**Required work**:
Word for word, transcribe the data below from the line with "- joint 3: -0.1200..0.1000" to the line with "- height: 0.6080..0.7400", keeping both of those lines.

+++ Dataset excerpt

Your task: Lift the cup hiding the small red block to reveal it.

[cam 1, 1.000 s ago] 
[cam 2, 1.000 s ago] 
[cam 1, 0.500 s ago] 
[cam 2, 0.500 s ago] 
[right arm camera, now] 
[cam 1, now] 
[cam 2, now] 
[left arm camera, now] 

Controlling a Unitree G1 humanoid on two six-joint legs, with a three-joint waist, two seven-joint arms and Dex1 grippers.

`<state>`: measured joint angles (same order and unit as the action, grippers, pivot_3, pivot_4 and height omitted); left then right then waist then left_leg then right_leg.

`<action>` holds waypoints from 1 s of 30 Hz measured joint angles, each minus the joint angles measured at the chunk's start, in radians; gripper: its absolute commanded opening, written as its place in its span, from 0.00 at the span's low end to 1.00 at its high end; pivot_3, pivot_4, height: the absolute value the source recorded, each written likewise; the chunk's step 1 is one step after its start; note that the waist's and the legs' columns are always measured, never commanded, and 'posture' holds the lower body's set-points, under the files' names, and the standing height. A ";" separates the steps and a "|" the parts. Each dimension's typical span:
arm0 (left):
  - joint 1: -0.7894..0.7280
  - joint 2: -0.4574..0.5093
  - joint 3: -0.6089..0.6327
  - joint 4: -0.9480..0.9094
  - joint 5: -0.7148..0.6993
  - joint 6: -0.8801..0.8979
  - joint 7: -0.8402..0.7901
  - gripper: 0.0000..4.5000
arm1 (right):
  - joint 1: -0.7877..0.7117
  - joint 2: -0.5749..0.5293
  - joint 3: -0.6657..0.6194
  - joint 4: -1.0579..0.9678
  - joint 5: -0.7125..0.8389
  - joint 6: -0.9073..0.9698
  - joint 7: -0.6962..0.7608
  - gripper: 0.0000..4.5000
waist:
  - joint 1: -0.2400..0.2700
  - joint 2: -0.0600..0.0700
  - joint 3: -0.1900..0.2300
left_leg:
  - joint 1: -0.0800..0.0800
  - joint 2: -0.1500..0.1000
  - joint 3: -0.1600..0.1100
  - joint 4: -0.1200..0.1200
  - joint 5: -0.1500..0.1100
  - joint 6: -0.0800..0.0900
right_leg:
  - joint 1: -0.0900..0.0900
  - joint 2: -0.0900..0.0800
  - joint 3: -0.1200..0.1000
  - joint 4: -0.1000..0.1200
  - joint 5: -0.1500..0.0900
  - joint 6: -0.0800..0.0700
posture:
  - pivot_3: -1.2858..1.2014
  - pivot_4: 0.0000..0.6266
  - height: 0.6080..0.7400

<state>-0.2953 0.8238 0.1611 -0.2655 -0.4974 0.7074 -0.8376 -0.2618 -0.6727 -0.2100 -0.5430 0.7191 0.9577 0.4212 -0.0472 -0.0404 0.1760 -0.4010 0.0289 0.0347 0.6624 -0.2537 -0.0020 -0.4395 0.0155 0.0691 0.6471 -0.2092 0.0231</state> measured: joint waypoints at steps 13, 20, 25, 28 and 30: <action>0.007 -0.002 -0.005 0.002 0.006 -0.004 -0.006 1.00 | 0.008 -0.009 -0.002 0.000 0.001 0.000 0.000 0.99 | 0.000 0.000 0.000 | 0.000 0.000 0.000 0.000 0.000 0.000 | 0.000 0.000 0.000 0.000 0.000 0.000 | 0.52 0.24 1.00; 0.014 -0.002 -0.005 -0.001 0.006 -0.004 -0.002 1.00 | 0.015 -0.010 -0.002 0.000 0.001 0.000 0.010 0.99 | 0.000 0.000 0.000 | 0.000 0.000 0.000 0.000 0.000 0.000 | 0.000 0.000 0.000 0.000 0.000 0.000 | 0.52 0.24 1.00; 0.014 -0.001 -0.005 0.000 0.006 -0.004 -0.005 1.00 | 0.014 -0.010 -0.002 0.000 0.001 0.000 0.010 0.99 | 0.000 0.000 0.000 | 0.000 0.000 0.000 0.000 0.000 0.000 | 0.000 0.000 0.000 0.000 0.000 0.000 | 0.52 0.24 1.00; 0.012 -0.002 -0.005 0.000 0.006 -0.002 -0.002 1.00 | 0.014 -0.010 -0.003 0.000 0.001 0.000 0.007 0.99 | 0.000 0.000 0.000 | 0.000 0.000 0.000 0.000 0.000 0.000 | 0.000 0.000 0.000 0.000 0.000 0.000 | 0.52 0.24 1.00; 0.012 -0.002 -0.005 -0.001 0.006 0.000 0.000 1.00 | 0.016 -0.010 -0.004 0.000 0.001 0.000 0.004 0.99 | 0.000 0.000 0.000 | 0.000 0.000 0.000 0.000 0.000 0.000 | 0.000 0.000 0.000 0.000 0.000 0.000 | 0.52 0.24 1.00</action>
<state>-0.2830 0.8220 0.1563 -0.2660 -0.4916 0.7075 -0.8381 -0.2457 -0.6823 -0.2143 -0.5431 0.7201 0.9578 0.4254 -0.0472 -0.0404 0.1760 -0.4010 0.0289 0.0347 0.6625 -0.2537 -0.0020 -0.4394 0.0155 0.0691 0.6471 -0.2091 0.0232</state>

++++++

**Task result**:
  - joint 3: -0.1200..0.1000
  - joint 4: -0.1000..0.1200
  - joint 5: -0.1500..0.0900
  - joint 6: -0.0800..0.0700
posture:
  - pivot_3: -1.2858..1.2014
  - pivot_4: 0.0000..0.6266
  - height: 0.6080..0.7400

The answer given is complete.